Dear Bookworm- Sadly the defence will always try to shame and ridicule the victims. Your friend's story sounds like a delight! I hope this chapter is just as enjoyable.

December 2018


The aftermath of the trial is what one might expect really, just a harsh reality of what was still coming. Waiting, and wondering, counselling and more counselling with the court therapist. Who was nice, but she wasn't Beth. Maybe because I knew I couldn't run around my answer with too many words to try and not sound crazy?

Still, it was kept to the basics though she asked a lot about my childhood, the time Issac was my tutor, and the obvious things that were part of me. My obsessive ways when it came to food and my body. Where Beth took notice of such things, but never pressured me to give her answers if I didn't feel like answering that day. This one didn't leave much wiggle room, so it felt anyway.

So I let her know just how much I had hated my body between the ages of 11 and 16 by the way my journals. If they wanted to know how messed I am, was. How I was never good enough, perfect or thin enough. That I used cutting and starvation to try and achieve the unachievable. Those books would tell the tale in ways I may not be able to convey.

They want a picture of me, I would give them one that defined the girl I once was, and still am in some ways. I tell her about the party, about Ken and our agreement to be nothing more than friends because what else is there in this situation?

I can only imagine the words she uses to describe me and my issues.

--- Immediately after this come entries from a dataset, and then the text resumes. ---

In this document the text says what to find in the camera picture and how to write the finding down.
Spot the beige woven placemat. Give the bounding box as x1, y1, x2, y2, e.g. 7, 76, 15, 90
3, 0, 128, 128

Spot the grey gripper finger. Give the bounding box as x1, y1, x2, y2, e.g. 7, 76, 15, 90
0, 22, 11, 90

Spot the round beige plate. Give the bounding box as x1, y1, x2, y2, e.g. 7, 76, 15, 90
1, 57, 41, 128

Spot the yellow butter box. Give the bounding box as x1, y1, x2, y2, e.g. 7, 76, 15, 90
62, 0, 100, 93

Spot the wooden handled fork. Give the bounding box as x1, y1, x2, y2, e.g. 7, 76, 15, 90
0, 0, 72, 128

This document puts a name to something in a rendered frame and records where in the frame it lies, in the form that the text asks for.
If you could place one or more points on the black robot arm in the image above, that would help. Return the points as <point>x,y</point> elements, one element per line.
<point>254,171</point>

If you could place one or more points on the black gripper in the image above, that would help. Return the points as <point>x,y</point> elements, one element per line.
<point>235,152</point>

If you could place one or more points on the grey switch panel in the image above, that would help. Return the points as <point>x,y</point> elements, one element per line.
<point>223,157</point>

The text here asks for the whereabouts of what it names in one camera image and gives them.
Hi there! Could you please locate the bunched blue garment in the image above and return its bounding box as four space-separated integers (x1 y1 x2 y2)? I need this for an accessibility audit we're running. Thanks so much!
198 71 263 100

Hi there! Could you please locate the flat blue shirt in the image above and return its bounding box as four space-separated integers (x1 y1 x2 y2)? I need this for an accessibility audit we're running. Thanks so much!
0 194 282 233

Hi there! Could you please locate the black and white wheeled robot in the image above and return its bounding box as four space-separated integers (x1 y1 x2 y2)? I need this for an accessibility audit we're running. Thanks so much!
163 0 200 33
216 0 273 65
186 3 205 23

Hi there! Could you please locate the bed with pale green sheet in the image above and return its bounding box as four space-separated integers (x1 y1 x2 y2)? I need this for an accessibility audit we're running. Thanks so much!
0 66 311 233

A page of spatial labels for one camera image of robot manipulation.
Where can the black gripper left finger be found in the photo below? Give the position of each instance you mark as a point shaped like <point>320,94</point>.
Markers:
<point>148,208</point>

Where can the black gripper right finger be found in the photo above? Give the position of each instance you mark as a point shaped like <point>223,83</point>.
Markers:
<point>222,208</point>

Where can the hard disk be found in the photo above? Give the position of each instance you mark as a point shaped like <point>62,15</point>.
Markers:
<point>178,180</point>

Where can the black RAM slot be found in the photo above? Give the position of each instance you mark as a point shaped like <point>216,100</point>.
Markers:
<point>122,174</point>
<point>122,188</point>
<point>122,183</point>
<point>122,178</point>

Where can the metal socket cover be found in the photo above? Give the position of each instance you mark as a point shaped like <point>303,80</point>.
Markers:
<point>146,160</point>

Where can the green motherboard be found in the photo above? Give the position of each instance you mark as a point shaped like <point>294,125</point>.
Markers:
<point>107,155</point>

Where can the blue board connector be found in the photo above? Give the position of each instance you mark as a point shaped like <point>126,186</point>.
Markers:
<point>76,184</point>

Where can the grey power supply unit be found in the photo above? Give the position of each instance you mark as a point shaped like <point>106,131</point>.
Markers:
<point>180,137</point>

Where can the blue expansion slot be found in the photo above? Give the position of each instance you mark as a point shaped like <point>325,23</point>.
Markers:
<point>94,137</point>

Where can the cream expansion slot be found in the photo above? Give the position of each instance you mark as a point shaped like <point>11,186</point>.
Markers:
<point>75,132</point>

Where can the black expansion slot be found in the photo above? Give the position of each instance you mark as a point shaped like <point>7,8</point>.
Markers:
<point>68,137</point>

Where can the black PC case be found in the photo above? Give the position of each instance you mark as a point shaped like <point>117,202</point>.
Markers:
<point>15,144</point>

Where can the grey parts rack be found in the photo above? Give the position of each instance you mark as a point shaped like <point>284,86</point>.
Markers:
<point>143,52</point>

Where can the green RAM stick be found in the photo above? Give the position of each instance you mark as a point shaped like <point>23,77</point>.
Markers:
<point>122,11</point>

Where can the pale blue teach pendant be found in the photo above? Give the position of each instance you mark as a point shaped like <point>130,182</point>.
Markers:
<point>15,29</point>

Still, life goes on, it has to go on because there is no way for me to hide away or shriek my duties as a mother these days. I couldn't lie in bed and cry all day. I couldn't ignore Owen and I didn't want to get a clogged duct or mastitis. So I was up every morning doing our routine of stretching, milk, and breakfast and a quick shower.

I went to school, I went to work and picked up shifts to even out my paycheque. I practised for my driving test with mom and dad. I can only explain my parent's allowance of me to be with friends again, down to the hearing. At least if I was around people, friends I was less likely to stew in my room. Less chance to try and hurt myself I suppose?

I sit at the piano in a melancholy mood as I flip through the songs in my head. Playing parts of songs that I have memorized in my head. Lyrics swirl around in my head, to the point I sing them softly to myself.

Oh, what a shame

What a rainy ending is given to a perfect day

Just walk away

Ain't no use defending words that you will never say

And now that I'm sitting here thinking it through

I've never been anywhere cold as you

"I love you, you know that but I can't take it tonight Rilla," Mom says rubbing her temple. "I have too much work to get through. Go out, see friends, anything other than playing sad songs on the piano please. I'll listen and watch Owen," Mom says rubbing her temple. "I just need quiet and some time to work."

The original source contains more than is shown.